(What is needed): Give back all of the data exactly, with every picture omitted.

(Data segment):
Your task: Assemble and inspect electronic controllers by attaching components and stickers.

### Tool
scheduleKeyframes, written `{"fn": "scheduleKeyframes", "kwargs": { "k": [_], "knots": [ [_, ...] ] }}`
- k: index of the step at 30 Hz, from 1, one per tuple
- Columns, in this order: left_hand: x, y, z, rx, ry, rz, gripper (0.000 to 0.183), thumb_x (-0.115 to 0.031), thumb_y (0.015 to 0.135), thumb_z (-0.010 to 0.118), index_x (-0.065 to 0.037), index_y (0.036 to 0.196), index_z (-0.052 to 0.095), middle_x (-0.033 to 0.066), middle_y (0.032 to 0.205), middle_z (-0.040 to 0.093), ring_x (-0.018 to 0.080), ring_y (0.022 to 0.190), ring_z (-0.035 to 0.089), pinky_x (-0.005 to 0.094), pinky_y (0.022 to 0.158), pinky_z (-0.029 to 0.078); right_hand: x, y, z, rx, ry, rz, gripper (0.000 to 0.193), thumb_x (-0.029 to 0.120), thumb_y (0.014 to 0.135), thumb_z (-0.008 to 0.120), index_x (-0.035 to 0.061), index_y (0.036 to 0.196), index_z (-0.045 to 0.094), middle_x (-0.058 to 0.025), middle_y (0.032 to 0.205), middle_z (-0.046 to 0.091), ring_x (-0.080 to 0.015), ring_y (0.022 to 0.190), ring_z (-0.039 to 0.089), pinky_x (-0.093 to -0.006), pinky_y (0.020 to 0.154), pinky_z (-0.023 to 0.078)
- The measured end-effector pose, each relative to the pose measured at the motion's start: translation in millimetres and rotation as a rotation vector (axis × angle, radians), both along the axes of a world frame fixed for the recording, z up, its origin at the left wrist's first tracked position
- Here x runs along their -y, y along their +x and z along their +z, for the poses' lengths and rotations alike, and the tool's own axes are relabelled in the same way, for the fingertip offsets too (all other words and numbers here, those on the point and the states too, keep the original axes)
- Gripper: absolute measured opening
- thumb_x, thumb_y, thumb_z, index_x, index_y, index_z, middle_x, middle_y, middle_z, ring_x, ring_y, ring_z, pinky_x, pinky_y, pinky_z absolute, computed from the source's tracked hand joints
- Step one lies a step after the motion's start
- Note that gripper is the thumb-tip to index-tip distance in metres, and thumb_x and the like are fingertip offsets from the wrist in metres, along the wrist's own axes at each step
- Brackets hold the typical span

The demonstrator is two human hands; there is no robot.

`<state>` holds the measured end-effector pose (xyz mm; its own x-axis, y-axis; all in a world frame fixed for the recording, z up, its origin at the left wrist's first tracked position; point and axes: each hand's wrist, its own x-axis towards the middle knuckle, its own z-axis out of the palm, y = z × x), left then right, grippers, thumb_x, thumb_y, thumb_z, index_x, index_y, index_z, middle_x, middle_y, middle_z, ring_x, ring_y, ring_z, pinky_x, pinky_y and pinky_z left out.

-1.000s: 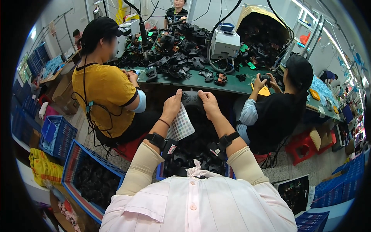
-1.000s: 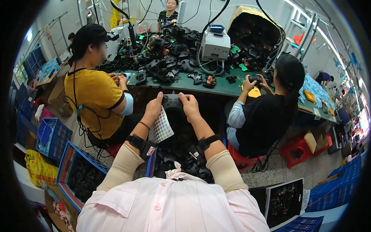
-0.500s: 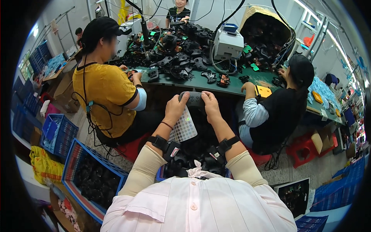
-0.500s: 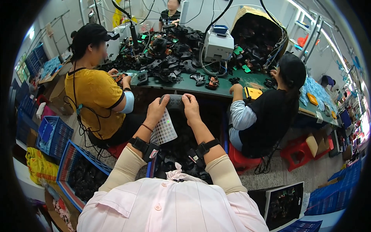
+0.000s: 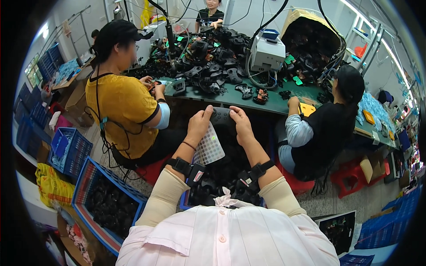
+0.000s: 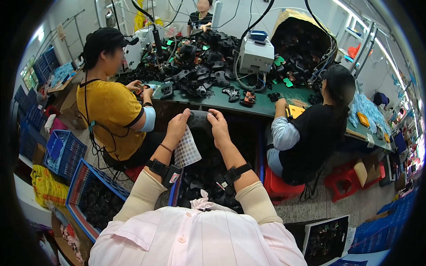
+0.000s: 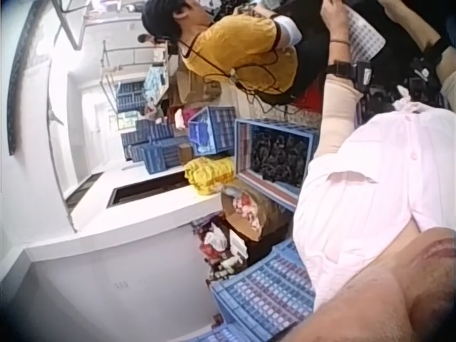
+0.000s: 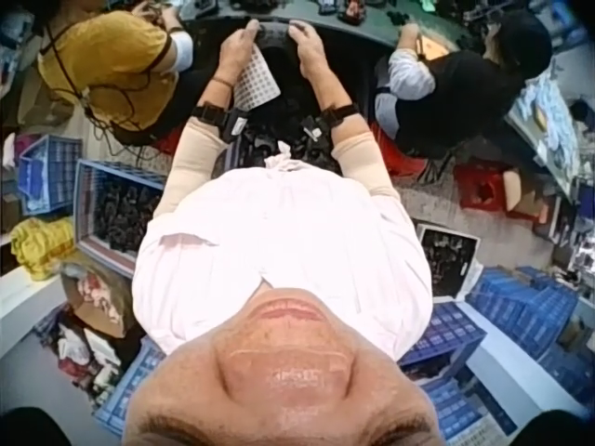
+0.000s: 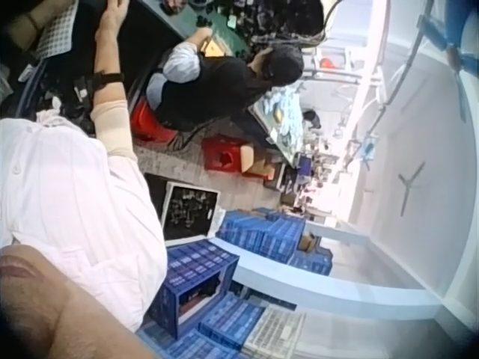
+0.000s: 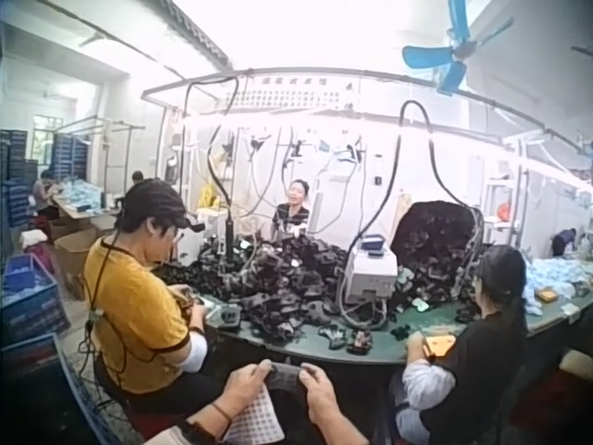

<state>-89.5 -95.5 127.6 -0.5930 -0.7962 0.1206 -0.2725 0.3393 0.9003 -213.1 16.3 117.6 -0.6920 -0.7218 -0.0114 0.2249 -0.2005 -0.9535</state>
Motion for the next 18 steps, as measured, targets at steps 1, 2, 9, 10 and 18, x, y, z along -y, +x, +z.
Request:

(Task result):
Your task: Assemble and inspect electronic controllers by attaching components and stickers.

### Tool
scheduleKeyframes, written `{"fn": "scheduleKeyframes", "kwargs": { "k": [_], "knots": [ [_, ...] ] }}`
- k: index of the step at 30 Hz, from 1, one per tuple
- Columns, in this order: left_hand: x, y, z, rx, ry, rz, gripper (0.000 to 0.183), thumb_x (-0.115 to 0.031), thumb_y (0.015 to 0.135), thumb_z (-0.010 to 0.118), index_x (-0.065 to 0.037), index_y (0.036 to 0.196), index_z (-0.052 to 0.095), middle_x (-0.033 to 0.066), middle_y (0.032 to 0.205), middle_z (-0.040 to 0.093), ring_x (-0.018 to 0.080), ring_y (0.022 to 0.190), ring_z (-0.035 to 0.089), pinky_x (-0.005 to 0.094), pinky_y (0.022 to 0.158), pinky_z (-0.029 to 0.078); right_hand: x, y, z, rx, ry, rz, gripper (0.000 to 0.193), thumb_x (-0.029 to 0.120), thumb_y (0.014 to 0.135), thumb_z (-0.008 to 0.120), index_x (-0.035 to 0.061), index_y (0.036 to 0.196), index_z (-0.045 to 0.094), middle_x (-0.058 to 0.025), middle_y (0.032 to 0.205), middle_z (-0.046 to 0.091), ring_x (-0.080 to 0.015), ring_y (0.022 to 0.190), ring_z (-0.039 to 0.089), pinky_x (-0.093 to -0.006), pinky_y (0.020 to 0.154), pinky_z (-0.023 to 0.078)
- The measured end-effector pose, each relative to the pose measured at the motion's start: translation in millimetres and rotation as a rotation vector (axis × angle, radians), both along the axes of a world frame fixed for the recording, z up, its origin at the left wrist's first tracked position
- Here x runs along their -y, y along their +x and z along their +z, for the poses' lengths and rotations alike, and the tool's own axes are relabelled in the same way, for the fingertip offsets too (all other words and numbers here, those on the point and the states too, keep the original axes)
- Gripper: absolute measured opening
- thumb_x, thumb_y, thumb_z, index_x, index_y, index_z, middle_x, middle_y, middle_z, ring_x, ring_y, ring_z, pinky_x, pinky_y, pinky_z absolute, computed from the source's tracked hand joints
- Step one lies a step after the motion's start
- Note that gripper is the thumb-tip to index-tip distance in metres, and thumb_x and the like are fingertip offsets from the wrist in metres, along the wrist's own axes at each step
- Brackets hold the typical span

The demonstrator is two human hands; there is no robot.

`<state>` holds the measured end-effector pose (xyz mm; its own x-axis, y-axis; all in a world frame fixed for the recording, z up, its origin at the left wrist's first tracked position; point and axes: each hand's wrist, its own x-axis towards the middle knuckle, its own z-axis out of the palm, y = z × x), left then right, grippers, thumb_x, thumb_y, thumb_z, index_x, index_y, index_z, middle_x, middle_y, middle_z, ring_x, ring_y, ring_z, pinky_x, pinky_y and pinky_z left out.

-1.000s: 
-1.000s: 
-0.500s: 
-0.500s: 
+0.000s: 
+0.000s: 
+0.000s: 
+0.000s: 
+0.000s: 
+0.000s: 

<state>-89.5 -95.5 127.6 -0.5930 -0.7962 0.1206 -0.2725 0.3393 0.9003 -213.1 16.3 117.6 -0.6920 -0.7218 -0.0114 0.2249 -0.2005 -0.9535</state>
Motion for the next 18 steps, as measured, targets at steps 1, 2, 9, 10 and 18, x, y, z along -y, +x, +z.
Request:

What this exercise required has been given in full.